My starting point for the debrief would include the following questions:

  • How many weeks’ cash reserves would it be reasonable to hold? Is there a period that we need to plan for to recognise that getting structural changes in place takes time?

  • How ready is my organisation to embrace change? There have been some very impressive performances where organisations have been on the front foot and have been able to implement necessary changes quickly and to mobilise ‘keep safe’ policies. All have acted speedily and in a well-informed way. Changes were underway before the extent of the crisis was revealed.

  • How robust is demand for my organisation’s products and services? How can I ensure that what I do, stays on my customers’ wish lists?

  • How strong are our people? Can they weather a crisis, financially, physically, emotionally?

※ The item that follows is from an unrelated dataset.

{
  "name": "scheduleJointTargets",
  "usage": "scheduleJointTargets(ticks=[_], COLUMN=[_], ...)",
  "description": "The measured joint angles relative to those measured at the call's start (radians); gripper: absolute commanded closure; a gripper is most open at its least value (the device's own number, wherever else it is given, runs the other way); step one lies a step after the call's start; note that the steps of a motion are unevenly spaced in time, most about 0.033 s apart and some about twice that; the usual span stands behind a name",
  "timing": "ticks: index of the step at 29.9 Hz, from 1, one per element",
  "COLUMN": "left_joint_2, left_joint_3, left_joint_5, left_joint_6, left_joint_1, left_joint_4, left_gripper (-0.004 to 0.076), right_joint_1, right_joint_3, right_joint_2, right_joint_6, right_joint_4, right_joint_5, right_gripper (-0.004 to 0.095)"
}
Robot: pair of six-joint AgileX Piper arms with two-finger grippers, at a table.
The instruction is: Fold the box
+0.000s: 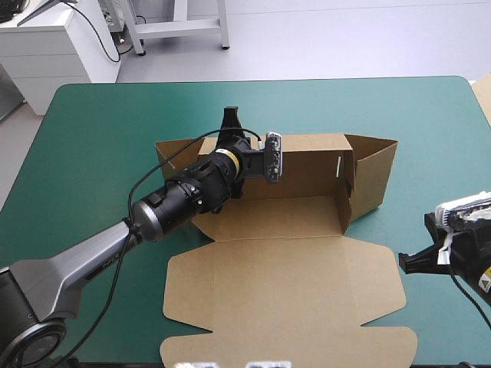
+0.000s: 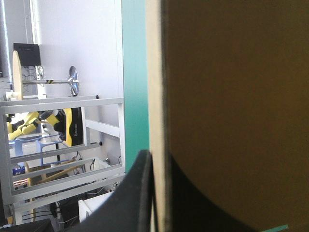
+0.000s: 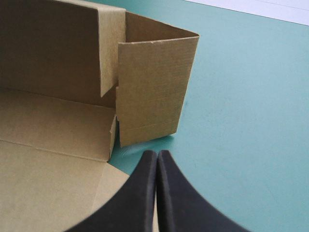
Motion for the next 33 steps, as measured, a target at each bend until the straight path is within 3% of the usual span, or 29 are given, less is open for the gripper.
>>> scheduleJointTargets(ticks=[6, 22, 33], left_joint_2=[-0.012, -0.061, -0.061], left_joint_3=[0.045, 0.197, 0.199], left_joint_5=[0.024, -0.066, -0.066], left_joint_6=[-0.205, -0.4, -0.411], left_joint_1=[-0.04, -0.045, -0.046], left_joint_4=[0.162, 0.442, 0.447], left_gripper=[0.0731, 0.0731, 0.0731], right_joint_1=[0.0, 0.0, -0.022], right_joint_3=[-0.004, -0.303, -0.726], right_joint_2=[0.032, 0.314, 0.703], right_joint_6=[0.031, -0.013, -0.112], right_joint_4=[-0.001, 0.005, -0.005], right_joint_5=[-0.023, -0.017, 0.165], right_gripper=[0.0929, 0.0929, 0.0929])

There is a bigger question that may need to be addressed. The ‘why?’ of my organisation. As a result of the events of the past twelve months, is my purpose still valid? Is there an ongoing challenge that my organisation is designed to meet? If the answer is ‘yes’ then building additional resilience will be an essential component of this debriefing process.

A final word

I subtitled this article ‘the road to corporate freedom’ and I believe it is the desire for self-determination that drives a lot of our enterprises. If there is a will for an organisation to survive, and that will is shared by its leadership team, then it is probable that the culture, direction and strategy will be set for the organisation to survive and thrive.

Taking stock of the pandemic and its unique impact on an organisation not only can help to get back on track but can also prepare us for the next and (importantly) test the resolve of our leaders to deal with a changed business and the environment in which it operates.